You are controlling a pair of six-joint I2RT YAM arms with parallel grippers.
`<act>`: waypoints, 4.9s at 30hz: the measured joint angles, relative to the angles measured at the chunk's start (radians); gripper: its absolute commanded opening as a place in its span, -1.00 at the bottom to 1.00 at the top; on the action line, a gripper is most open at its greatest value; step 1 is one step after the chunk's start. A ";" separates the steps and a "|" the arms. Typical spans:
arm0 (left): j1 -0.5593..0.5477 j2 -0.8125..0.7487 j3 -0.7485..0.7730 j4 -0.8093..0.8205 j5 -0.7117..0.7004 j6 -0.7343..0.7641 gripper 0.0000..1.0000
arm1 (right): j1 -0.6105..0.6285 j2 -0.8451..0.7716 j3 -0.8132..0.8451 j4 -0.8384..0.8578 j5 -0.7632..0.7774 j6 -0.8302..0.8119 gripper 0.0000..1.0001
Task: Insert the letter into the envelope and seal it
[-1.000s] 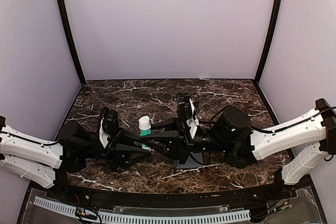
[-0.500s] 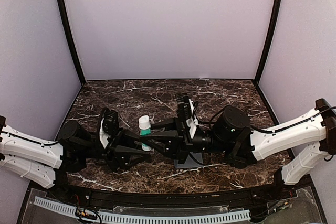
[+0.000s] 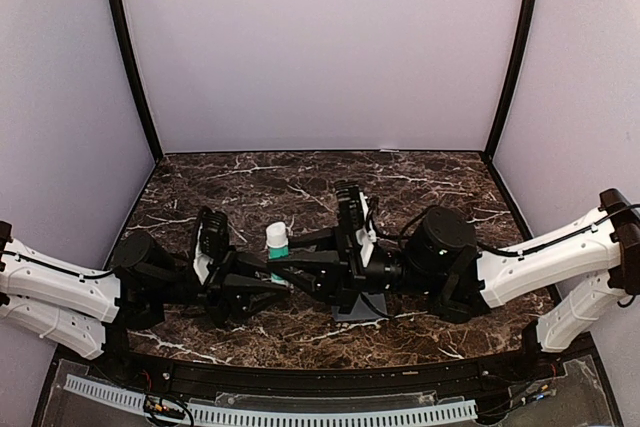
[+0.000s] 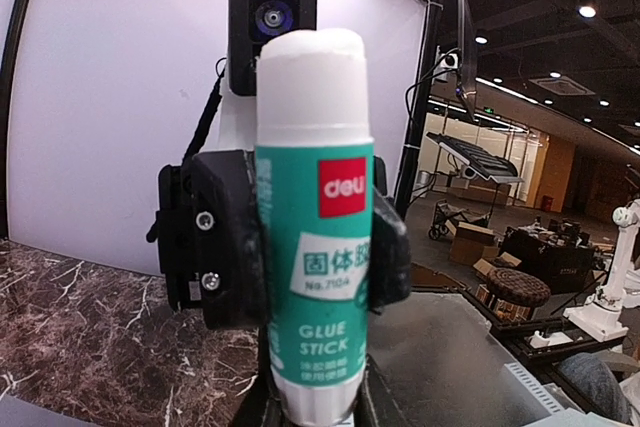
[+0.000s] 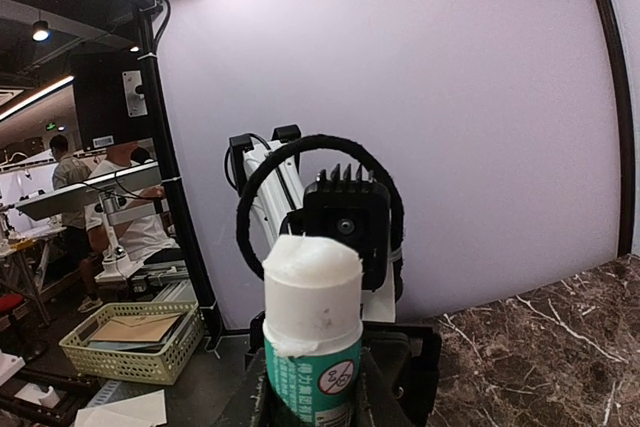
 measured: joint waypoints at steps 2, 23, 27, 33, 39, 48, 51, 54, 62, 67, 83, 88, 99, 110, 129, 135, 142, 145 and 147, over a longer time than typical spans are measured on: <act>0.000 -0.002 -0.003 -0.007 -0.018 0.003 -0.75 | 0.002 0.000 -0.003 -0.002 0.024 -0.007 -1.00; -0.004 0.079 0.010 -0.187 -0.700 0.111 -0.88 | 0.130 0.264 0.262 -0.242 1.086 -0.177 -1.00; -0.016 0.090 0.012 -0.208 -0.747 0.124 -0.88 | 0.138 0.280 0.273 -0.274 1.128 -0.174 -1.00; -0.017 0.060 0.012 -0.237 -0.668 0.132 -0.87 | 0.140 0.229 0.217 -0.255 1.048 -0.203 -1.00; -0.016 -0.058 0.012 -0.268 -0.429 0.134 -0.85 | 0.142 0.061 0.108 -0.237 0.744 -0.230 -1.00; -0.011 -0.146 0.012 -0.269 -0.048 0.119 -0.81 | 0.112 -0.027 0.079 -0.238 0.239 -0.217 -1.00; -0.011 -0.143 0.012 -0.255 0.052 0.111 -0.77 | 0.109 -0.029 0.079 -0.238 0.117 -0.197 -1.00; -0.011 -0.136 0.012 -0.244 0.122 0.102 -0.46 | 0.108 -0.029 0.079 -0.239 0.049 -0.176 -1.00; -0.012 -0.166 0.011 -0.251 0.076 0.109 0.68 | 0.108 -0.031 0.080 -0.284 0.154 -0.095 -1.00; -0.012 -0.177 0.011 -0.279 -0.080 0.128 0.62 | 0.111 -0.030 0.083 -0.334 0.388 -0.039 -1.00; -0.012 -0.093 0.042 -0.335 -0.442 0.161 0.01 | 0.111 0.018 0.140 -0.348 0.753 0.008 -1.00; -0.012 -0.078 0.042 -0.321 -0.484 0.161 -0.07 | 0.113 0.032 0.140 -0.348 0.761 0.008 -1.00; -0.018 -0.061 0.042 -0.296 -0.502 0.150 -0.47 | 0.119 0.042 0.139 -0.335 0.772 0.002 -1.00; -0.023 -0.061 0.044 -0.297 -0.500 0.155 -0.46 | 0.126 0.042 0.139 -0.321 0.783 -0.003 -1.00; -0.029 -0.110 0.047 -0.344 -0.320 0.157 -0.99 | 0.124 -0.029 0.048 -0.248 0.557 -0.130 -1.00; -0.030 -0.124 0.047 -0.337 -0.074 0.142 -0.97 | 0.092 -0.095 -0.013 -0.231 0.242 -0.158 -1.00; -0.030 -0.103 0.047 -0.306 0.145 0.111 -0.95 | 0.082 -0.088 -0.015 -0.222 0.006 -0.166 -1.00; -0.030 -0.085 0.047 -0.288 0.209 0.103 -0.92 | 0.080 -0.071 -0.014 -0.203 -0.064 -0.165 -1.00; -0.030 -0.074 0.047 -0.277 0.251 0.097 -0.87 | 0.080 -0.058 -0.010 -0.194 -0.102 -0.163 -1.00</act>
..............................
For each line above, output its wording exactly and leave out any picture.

You are controlling a pair of six-joint I2RT YAM arms with parallel grippers.
`<act>`: waypoints, 4.9s at 30hz: the measured joint angles, relative to the angles measured at the chunk's start (radians); gripper: its absolute commanded opening as a place in its span, -1.00 at the bottom to 1.00 at the top; on the action line, a gripper is most open at its greatest value; step 1 is one step after the chunk's start. A ";" separates the steps and a "|" the arms. Typical spans:
arm0 (left): j1 -0.5593..0.5477 j2 -0.8125..0.7487 j3 -0.7485..0.7730 j4 -0.8093..0.8205 j5 -0.7117..0.7004 j6 -0.7343..0.7641 gripper 0.0000..1.0000
arm1 (right): j1 -0.6105..0.6285 j2 -0.8451..0.7716 j3 -0.8132..0.8451 j4 -0.8384..0.8578 j5 -0.7632..0.7774 j6 -0.8302..0.8119 gripper 0.0000..1.0001
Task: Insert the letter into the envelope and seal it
[-1.000s] 
[-0.500s] 
[+0.000s] 
[+0.000s] 
[+0.000s] 
 measured: joint waypoints at steps 2, 23, 27, 33, 39, 48, 51, 54, 62, 67, 83, 88, 99, 110, 129, 135, 142, 145 and 147, over a longer time than typical spans are measured on: <act>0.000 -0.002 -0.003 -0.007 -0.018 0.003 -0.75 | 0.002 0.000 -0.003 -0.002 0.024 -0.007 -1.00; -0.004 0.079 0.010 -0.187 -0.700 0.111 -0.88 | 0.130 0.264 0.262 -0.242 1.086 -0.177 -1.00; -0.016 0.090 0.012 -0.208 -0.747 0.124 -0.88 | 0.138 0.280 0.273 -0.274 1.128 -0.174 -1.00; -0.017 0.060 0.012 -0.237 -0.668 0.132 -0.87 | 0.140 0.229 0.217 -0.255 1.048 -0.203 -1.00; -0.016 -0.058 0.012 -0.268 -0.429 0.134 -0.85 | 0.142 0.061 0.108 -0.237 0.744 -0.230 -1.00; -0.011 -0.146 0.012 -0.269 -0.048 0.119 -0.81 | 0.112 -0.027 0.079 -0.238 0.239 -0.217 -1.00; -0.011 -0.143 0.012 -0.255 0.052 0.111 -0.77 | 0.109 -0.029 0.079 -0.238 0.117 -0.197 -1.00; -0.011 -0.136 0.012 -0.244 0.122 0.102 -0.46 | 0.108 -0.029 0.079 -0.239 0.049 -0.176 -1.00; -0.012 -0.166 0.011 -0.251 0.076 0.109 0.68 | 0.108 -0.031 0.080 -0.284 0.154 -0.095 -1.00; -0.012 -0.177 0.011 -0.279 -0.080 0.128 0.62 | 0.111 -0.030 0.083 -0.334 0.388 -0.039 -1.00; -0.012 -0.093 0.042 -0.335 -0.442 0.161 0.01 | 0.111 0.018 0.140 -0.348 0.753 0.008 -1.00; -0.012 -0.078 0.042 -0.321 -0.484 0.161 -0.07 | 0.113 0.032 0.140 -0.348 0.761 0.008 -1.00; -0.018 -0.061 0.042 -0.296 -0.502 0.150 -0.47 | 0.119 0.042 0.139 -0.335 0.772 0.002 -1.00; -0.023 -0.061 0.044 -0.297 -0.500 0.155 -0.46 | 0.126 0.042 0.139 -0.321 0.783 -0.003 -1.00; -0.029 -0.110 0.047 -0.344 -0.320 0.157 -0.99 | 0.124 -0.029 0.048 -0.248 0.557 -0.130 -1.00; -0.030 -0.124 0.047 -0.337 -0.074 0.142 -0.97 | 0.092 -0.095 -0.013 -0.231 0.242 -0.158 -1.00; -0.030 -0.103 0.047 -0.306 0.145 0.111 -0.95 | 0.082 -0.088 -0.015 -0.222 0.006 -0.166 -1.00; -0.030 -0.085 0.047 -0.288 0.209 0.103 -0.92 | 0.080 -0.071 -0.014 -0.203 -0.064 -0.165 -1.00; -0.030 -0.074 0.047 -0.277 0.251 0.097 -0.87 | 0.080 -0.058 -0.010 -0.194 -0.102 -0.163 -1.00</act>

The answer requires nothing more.